Did Warfare Among Ancestral Hunter-Gatherers Affect the Evolution of Human Social Behaviors?, Science, 2009, 324, 1293-1298,
Since Darwin, intergroup hostilities have figured prominently in explanations of the evolution of human social behavior. Yet whether ancestral humans were largely "peaceful" or "warlike" remains controversial. I ask a more precise question: If more cooperative groups were more likely to prevail in conflicts with other groups, was the level of intergroup violence sufficient to influence the evolution of human social behavior? Using a model of the evolutionary impact of between-group competition and a new data set that combines archaeological evidence on causes of death during the Late Pleistocene and early Holocene with ethnographic and historical reports on hunter-gatherer populations, I find that the estimated level of mortality in intergroup conflicts would have had substantial effects, allowing the proliferation of group-beneficial behaviors that were quite costly to the individual altruist.

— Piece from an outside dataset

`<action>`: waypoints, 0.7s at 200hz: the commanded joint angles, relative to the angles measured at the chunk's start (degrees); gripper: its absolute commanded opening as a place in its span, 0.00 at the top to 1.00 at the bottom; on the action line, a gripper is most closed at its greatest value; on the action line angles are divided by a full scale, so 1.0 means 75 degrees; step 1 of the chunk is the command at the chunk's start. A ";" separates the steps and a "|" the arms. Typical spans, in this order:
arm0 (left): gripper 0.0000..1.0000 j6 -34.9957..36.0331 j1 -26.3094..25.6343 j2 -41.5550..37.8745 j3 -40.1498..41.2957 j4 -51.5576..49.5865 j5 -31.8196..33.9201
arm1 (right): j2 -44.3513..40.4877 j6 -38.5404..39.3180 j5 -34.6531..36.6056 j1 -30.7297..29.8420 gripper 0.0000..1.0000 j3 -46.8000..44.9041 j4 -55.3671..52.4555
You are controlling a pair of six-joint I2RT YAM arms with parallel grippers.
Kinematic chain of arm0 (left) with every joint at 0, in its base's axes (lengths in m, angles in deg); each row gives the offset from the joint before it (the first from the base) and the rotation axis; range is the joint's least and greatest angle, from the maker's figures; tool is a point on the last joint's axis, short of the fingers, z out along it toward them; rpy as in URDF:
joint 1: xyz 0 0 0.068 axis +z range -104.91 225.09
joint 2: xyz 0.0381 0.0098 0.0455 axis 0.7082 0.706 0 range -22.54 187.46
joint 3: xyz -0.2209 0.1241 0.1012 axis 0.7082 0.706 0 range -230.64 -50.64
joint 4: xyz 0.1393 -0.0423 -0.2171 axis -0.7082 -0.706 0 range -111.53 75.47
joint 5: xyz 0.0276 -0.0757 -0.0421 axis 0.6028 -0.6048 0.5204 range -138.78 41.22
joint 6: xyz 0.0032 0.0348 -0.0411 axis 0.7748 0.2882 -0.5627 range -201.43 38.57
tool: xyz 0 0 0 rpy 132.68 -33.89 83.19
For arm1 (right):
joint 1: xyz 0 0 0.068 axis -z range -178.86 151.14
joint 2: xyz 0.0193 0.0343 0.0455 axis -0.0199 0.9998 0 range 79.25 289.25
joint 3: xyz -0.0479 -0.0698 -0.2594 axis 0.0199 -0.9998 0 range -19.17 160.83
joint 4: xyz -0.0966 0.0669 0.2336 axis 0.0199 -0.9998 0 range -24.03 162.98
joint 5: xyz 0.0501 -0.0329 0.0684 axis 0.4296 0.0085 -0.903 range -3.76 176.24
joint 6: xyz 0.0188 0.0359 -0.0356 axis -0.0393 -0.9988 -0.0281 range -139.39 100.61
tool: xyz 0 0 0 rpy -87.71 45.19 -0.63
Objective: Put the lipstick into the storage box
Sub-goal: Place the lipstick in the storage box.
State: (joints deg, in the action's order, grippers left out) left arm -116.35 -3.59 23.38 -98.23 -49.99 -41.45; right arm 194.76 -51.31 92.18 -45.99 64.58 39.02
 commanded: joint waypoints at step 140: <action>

In the light of Jared Diamond getting sued for writing about social strife in New Guinea by the very people who have told him the stories of the violence in the first place it is very risky direction of research. According to "politically correct" explanations wars are charactersictic only for white, aggressive and doministic western civilization. Savages are, by definition, noble. Fortunately for Bowles his work is based on field research done by others, so the chances of beinf sued for putting some tribe "in bad light" are slim. But who knows...
Seriously - what I have found important was a careful combination of theory/model and observations. As it should be in science.